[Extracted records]
- Opening Delimiter -
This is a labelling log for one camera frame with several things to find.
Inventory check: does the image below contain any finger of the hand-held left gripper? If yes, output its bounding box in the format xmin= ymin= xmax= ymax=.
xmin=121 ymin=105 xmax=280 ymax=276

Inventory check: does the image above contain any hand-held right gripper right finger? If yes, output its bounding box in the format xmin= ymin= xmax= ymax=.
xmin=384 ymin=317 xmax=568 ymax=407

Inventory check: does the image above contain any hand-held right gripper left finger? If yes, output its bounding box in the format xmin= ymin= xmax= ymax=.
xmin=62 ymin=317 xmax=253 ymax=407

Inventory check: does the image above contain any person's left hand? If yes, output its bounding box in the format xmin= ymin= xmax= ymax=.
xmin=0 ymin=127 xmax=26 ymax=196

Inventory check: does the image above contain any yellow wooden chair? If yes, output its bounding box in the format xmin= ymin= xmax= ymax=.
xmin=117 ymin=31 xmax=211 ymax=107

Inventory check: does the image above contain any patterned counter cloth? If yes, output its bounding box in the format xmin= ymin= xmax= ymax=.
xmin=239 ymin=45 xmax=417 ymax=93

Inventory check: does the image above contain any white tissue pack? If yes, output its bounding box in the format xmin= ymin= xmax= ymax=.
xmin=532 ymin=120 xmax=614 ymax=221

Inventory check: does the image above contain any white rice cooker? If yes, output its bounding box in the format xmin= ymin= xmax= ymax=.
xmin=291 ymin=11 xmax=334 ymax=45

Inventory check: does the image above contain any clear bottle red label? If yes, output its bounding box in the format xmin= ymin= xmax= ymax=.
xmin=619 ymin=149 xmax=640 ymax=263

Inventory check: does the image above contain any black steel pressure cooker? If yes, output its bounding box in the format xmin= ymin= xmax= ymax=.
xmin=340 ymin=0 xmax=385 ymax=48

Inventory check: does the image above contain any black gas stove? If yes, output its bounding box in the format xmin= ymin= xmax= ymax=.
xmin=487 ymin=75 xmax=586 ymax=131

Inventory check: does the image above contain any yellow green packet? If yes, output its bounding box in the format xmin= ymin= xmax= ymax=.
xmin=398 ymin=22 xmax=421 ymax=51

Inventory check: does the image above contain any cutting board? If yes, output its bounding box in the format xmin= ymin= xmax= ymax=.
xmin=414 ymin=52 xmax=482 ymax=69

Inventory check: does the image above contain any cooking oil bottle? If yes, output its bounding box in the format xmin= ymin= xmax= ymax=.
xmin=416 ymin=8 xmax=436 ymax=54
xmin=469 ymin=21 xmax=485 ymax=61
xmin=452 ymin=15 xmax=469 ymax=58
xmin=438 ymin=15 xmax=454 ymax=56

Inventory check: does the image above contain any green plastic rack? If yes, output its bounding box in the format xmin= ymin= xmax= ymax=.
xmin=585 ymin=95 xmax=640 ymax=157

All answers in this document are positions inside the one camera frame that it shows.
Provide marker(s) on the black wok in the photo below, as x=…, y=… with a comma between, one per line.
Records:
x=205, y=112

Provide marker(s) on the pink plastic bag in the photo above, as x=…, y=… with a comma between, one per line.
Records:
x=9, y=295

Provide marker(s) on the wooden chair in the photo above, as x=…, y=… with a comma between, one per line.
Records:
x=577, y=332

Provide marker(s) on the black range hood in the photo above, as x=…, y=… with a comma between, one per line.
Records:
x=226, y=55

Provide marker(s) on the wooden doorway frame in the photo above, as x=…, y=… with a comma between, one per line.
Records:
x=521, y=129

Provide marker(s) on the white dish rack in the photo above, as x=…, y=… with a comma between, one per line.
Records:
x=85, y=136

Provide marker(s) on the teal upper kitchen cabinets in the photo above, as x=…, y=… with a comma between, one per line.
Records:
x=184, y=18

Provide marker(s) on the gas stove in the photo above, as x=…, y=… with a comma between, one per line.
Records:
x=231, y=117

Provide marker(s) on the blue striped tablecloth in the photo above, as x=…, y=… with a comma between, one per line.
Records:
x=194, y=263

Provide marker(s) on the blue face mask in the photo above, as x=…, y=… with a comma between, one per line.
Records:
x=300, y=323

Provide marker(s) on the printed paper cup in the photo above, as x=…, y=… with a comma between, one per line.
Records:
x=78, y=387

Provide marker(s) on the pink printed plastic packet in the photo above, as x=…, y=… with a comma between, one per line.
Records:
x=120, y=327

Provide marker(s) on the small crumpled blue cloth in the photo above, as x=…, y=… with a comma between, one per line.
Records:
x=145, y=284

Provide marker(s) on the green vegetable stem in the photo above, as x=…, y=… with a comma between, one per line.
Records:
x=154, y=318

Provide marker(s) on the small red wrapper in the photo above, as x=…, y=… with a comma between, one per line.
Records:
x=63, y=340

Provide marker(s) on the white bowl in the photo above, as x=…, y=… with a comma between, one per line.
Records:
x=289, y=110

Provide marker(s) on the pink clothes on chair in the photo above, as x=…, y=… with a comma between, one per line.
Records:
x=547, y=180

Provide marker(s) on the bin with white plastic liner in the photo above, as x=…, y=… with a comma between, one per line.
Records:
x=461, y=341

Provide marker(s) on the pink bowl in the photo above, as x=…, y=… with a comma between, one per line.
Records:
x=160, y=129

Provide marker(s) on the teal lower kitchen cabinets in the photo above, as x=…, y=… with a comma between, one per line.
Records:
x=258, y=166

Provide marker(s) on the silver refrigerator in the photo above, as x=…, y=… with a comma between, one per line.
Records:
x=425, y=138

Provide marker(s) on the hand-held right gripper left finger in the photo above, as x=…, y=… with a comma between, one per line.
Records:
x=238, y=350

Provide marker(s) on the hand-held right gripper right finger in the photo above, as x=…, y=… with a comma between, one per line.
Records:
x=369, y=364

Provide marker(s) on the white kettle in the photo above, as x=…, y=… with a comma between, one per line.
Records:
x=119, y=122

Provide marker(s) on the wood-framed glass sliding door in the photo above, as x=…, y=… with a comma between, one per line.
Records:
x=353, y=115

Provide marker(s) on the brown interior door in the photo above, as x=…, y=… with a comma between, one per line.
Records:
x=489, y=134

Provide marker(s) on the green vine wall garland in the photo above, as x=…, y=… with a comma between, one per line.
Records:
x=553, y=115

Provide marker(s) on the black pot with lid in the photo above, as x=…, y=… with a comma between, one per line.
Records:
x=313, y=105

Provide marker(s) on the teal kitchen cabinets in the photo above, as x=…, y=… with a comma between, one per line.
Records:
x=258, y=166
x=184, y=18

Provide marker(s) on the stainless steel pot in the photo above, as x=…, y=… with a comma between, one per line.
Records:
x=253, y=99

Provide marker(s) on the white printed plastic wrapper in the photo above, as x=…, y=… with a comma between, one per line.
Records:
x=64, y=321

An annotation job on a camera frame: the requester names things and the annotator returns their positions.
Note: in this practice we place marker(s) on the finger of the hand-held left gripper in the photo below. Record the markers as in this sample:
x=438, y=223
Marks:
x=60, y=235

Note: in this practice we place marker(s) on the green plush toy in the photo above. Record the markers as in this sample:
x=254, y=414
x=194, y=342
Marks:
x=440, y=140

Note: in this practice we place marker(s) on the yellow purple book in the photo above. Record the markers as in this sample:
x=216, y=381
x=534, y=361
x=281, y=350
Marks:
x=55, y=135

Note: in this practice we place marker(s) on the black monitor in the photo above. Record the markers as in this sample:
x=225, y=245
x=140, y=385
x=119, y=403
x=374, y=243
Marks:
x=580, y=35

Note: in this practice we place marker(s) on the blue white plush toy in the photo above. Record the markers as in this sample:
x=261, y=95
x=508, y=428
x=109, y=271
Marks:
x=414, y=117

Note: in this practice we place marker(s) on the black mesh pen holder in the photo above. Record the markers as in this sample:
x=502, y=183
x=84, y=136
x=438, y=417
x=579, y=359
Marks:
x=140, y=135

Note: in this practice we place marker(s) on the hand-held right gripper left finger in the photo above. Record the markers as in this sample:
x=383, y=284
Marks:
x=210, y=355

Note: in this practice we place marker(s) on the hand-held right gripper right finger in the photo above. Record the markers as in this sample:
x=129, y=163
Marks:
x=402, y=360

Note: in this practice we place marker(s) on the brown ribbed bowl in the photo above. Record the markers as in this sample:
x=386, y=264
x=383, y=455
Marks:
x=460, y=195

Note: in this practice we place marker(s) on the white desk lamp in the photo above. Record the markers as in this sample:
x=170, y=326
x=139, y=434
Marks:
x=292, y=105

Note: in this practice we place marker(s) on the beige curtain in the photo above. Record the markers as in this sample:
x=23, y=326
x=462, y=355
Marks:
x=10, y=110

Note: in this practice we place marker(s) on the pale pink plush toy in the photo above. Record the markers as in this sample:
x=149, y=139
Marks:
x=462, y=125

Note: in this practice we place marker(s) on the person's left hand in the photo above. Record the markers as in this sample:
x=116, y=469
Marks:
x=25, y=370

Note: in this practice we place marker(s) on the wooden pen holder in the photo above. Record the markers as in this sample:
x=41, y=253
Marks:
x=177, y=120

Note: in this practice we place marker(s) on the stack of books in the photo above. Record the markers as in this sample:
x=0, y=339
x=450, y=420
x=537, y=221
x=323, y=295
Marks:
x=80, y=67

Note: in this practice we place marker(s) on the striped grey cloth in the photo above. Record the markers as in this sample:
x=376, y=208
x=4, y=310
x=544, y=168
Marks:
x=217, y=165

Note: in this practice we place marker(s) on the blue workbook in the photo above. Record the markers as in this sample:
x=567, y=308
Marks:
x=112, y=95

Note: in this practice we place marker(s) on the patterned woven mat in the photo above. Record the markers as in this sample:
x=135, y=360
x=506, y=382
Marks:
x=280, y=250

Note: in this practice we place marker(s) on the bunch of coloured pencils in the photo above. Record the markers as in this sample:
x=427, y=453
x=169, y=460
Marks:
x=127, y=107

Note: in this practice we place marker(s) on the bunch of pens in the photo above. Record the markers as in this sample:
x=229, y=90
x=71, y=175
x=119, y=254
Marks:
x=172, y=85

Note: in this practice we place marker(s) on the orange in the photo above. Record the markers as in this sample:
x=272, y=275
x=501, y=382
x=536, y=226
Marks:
- Closing Delimiter -
[TASK PROMPT] Pick out the lines above containing the word "small", then copy them.

[ANSWER FOR THIS EXERCISE]
Provide marker(s) on the small crumpled blue cloth in the photo above, as x=…, y=… with a comma between, one per line.
Provide marker(s) on the small red wrapper in the photo above, as x=…, y=… with a comma between, one per line.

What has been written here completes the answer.